:: What you should do ::
The response should consist solely of the lines running from the line with "Gripper closures (measured) absolute" to the end of the data, retyped exactly.
[[ Data, beginning ]]
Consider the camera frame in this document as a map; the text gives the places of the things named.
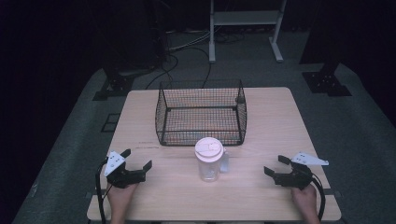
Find clear plastic pitcher white lid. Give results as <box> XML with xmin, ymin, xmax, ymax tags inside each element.
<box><xmin>194</xmin><ymin>136</ymin><xmax>230</xmax><ymax>183</ymax></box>

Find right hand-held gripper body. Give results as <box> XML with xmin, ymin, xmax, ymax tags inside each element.
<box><xmin>272</xmin><ymin>151</ymin><xmax>330</xmax><ymax>190</ymax></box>

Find black floor cables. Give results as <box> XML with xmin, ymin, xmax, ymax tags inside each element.
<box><xmin>144</xmin><ymin>29</ymin><xmax>247</xmax><ymax>91</ymax></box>

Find black wire mesh basket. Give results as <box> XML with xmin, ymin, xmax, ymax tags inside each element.
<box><xmin>154</xmin><ymin>79</ymin><xmax>248</xmax><ymax>147</ymax></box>

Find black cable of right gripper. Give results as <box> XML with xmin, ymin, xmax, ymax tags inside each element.
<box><xmin>307</xmin><ymin>172</ymin><xmax>326</xmax><ymax>221</ymax></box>

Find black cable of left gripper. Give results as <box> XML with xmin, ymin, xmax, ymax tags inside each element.
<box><xmin>94</xmin><ymin>157</ymin><xmax>109</xmax><ymax>224</ymax></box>

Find person's right hand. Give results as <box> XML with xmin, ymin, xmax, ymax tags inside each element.
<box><xmin>290</xmin><ymin>183</ymin><xmax>321</xmax><ymax>224</ymax></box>

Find black square floor outlet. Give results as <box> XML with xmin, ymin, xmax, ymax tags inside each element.
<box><xmin>100</xmin><ymin>113</ymin><xmax>121</xmax><ymax>133</ymax></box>

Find white metal table frame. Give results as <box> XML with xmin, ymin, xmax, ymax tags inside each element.
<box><xmin>208</xmin><ymin>0</ymin><xmax>288</xmax><ymax>64</ymax></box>

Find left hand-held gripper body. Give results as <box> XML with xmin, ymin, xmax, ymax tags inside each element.
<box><xmin>103</xmin><ymin>150</ymin><xmax>147</xmax><ymax>189</ymax></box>

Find black metal stand base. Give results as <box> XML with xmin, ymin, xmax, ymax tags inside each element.
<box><xmin>302</xmin><ymin>60</ymin><xmax>353</xmax><ymax>97</ymax></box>
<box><xmin>92</xmin><ymin>66</ymin><xmax>135</xmax><ymax>102</ymax></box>

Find person's left hand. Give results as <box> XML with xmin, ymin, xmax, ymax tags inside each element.
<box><xmin>106</xmin><ymin>182</ymin><xmax>139</xmax><ymax>224</ymax></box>

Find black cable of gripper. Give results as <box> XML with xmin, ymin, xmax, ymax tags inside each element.
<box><xmin>307</xmin><ymin>172</ymin><xmax>326</xmax><ymax>221</ymax></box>
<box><xmin>94</xmin><ymin>157</ymin><xmax>109</xmax><ymax>224</ymax></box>

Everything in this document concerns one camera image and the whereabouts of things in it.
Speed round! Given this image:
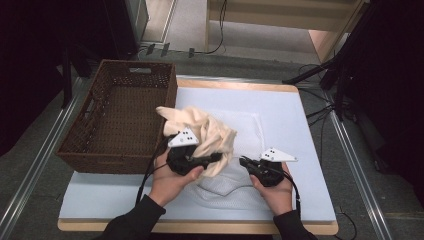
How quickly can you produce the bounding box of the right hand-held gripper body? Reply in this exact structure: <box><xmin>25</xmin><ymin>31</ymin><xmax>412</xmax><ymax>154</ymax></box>
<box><xmin>253</xmin><ymin>147</ymin><xmax>298</xmax><ymax>188</ymax></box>

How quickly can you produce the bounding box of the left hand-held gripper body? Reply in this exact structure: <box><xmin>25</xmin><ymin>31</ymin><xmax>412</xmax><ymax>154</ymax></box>
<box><xmin>165</xmin><ymin>128</ymin><xmax>205</xmax><ymax>177</ymax></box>

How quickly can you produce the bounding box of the cream cloth garment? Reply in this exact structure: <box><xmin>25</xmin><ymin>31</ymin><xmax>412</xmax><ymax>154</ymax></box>
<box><xmin>155</xmin><ymin>105</ymin><xmax>238</xmax><ymax>179</ymax></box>

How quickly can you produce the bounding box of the white mesh laundry bag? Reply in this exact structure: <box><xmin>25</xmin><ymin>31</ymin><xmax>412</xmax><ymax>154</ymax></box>
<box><xmin>194</xmin><ymin>109</ymin><xmax>272</xmax><ymax>212</ymax></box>

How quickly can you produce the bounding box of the brown wicker basket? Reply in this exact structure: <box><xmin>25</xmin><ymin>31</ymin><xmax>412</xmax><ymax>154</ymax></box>
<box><xmin>55</xmin><ymin>59</ymin><xmax>179</xmax><ymax>175</ymax></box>

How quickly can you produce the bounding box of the person's right hand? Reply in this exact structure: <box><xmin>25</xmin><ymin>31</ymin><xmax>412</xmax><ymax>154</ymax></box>
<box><xmin>249</xmin><ymin>162</ymin><xmax>295</xmax><ymax>217</ymax></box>

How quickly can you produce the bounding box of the person's left hand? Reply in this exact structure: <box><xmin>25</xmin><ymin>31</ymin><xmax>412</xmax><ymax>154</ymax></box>
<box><xmin>148</xmin><ymin>149</ymin><xmax>205</xmax><ymax>208</ymax></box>

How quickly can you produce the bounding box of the white foam mat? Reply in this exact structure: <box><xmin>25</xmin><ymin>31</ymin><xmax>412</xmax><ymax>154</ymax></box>
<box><xmin>59</xmin><ymin>87</ymin><xmax>338</xmax><ymax>224</ymax></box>

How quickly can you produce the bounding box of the black tripod stand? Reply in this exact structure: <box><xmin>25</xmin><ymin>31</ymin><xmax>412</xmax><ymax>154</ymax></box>
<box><xmin>282</xmin><ymin>0</ymin><xmax>378</xmax><ymax>122</ymax></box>

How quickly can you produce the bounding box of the black metal stand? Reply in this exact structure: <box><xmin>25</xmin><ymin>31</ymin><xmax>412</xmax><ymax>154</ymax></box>
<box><xmin>60</xmin><ymin>48</ymin><xmax>74</xmax><ymax>110</ymax></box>

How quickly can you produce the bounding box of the light wooden shelf unit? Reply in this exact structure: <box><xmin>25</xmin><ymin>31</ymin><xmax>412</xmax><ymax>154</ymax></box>
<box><xmin>204</xmin><ymin>0</ymin><xmax>372</xmax><ymax>64</ymax></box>

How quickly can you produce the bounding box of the dark cabinet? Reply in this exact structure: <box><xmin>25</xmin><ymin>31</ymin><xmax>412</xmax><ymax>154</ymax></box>
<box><xmin>106</xmin><ymin>0</ymin><xmax>150</xmax><ymax>58</ymax></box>

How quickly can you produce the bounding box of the right hand-held gripper cable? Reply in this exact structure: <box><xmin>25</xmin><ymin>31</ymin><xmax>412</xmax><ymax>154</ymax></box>
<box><xmin>273</xmin><ymin>167</ymin><xmax>303</xmax><ymax>218</ymax></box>

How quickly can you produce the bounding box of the hand-held gripper cable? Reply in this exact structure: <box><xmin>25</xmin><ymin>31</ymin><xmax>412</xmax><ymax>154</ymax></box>
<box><xmin>134</xmin><ymin>135</ymin><xmax>170</xmax><ymax>206</ymax></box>
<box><xmin>273</xmin><ymin>167</ymin><xmax>303</xmax><ymax>218</ymax></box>

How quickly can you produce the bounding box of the left hand-held gripper cable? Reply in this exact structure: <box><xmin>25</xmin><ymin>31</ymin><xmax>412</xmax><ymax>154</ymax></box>
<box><xmin>134</xmin><ymin>135</ymin><xmax>170</xmax><ymax>206</ymax></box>

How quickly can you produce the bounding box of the black floor cable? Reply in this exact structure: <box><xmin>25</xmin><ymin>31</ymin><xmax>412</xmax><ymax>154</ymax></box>
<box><xmin>334</xmin><ymin>205</ymin><xmax>358</xmax><ymax>240</ymax></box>
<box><xmin>298</xmin><ymin>87</ymin><xmax>335</xmax><ymax>111</ymax></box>
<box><xmin>305</xmin><ymin>103</ymin><xmax>336</xmax><ymax>128</ymax></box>

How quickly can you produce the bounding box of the aluminium floor rail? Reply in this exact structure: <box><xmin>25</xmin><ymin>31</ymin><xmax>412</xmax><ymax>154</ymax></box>
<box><xmin>176</xmin><ymin>75</ymin><xmax>303</xmax><ymax>86</ymax></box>
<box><xmin>328</xmin><ymin>108</ymin><xmax>394</xmax><ymax>240</ymax></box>
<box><xmin>0</xmin><ymin>77</ymin><xmax>85</xmax><ymax>236</ymax></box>

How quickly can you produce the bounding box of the black hanging cable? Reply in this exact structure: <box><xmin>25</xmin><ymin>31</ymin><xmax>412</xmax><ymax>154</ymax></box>
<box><xmin>194</xmin><ymin>0</ymin><xmax>229</xmax><ymax>56</ymax></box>

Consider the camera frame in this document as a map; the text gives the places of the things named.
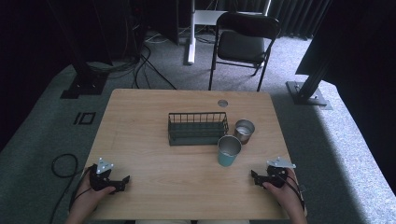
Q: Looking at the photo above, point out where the black metal stand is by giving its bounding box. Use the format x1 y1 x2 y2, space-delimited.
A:
46 0 114 100
285 46 333 111

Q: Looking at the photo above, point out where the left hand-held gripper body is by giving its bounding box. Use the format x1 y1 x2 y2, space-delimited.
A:
89 157 120 192

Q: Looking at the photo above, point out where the person's left hand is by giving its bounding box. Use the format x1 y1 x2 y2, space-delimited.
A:
72 169 117 218

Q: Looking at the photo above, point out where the black folding chair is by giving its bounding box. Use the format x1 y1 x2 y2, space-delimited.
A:
207 11 281 92

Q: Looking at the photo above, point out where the person's right hand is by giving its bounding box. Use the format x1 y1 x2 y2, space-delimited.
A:
262 167 301 216

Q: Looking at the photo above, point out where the hand-held gripper cable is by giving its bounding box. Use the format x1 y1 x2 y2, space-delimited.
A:
49 153 94 224
278 171 306 213

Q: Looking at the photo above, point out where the dark wire basket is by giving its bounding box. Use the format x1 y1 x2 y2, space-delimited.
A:
167 111 230 147

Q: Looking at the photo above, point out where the bundle of black floor cables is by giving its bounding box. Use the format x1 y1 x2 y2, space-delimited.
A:
87 31 178 91

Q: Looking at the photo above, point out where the silver metal cup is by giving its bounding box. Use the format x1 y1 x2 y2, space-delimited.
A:
233 118 256 146

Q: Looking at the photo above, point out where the teal metal cup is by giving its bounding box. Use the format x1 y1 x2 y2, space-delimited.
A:
217 134 243 168

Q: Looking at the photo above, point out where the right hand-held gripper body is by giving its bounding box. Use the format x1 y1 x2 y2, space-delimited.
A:
264 156 297 189

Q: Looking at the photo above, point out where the right hand-held gripper cable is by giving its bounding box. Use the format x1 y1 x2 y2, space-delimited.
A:
278 171 306 213

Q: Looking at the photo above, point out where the left hand-held gripper cable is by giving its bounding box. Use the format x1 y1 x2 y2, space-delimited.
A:
49 153 94 224

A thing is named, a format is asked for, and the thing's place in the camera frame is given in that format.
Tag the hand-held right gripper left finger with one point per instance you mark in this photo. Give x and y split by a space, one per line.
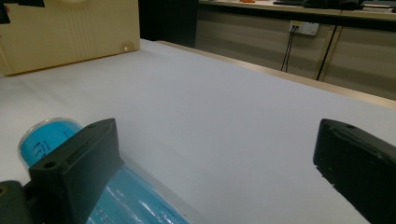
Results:
74 168

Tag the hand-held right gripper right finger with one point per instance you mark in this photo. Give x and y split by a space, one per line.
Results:
358 161

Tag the blue cylindrical plastic container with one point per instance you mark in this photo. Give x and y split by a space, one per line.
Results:
130 199

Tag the beige desk with panels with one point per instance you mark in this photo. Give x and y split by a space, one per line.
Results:
299 46

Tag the dark items on desk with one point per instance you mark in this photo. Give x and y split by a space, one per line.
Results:
320 3

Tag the orange object on desk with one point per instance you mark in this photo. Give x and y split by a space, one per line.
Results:
247 1

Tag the white wall socket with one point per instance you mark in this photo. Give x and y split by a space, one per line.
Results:
303 28

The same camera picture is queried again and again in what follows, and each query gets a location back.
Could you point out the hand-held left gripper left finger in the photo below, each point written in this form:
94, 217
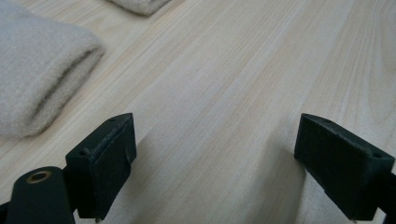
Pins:
106, 165

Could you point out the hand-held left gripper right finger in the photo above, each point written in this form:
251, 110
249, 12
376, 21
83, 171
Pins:
339, 168

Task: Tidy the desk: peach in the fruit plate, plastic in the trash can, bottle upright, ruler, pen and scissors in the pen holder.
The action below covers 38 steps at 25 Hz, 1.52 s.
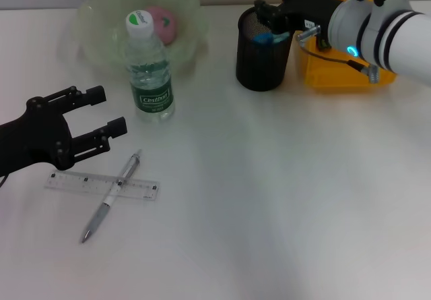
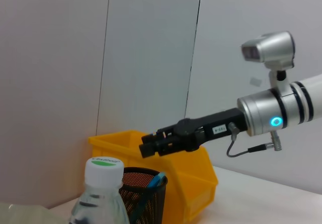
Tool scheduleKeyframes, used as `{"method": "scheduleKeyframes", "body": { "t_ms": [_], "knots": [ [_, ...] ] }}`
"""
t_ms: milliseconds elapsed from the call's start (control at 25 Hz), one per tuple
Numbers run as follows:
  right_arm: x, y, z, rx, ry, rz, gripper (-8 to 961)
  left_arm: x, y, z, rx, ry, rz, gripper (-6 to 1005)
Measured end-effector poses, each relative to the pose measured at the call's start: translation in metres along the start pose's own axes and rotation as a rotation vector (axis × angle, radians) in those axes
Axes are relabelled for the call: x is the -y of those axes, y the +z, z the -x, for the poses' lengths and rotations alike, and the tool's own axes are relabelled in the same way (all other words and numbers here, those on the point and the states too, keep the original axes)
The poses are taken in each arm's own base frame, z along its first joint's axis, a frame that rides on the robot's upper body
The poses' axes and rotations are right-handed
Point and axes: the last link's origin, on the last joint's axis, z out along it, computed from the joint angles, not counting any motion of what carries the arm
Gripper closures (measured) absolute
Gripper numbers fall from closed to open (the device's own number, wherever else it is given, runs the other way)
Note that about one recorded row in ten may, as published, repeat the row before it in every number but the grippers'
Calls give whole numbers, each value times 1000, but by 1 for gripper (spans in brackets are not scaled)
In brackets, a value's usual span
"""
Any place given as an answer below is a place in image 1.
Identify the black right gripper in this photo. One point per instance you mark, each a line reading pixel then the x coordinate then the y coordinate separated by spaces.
[[ Data, end ]]
:: Output for this exercise ::
Gripper closures (measured) absolute
Gripper numbers fall from closed to open (the device's own number, wherever else it is given, runs the other way)
Note that about one recorded row in ten may, as published, repeat the row before it in every number but the grippers'
Calls give whole numbers, each value times 1000, but by 1 for gripper (spans in brackets are not scaled)
In brackets, a value's usual span
"""
Any place given as an answer below is a place in image 1.
Identify the black right gripper in this photo. One point per instance you mark, each a line reading pixel then the x coordinate then the y coordinate separated by spaces.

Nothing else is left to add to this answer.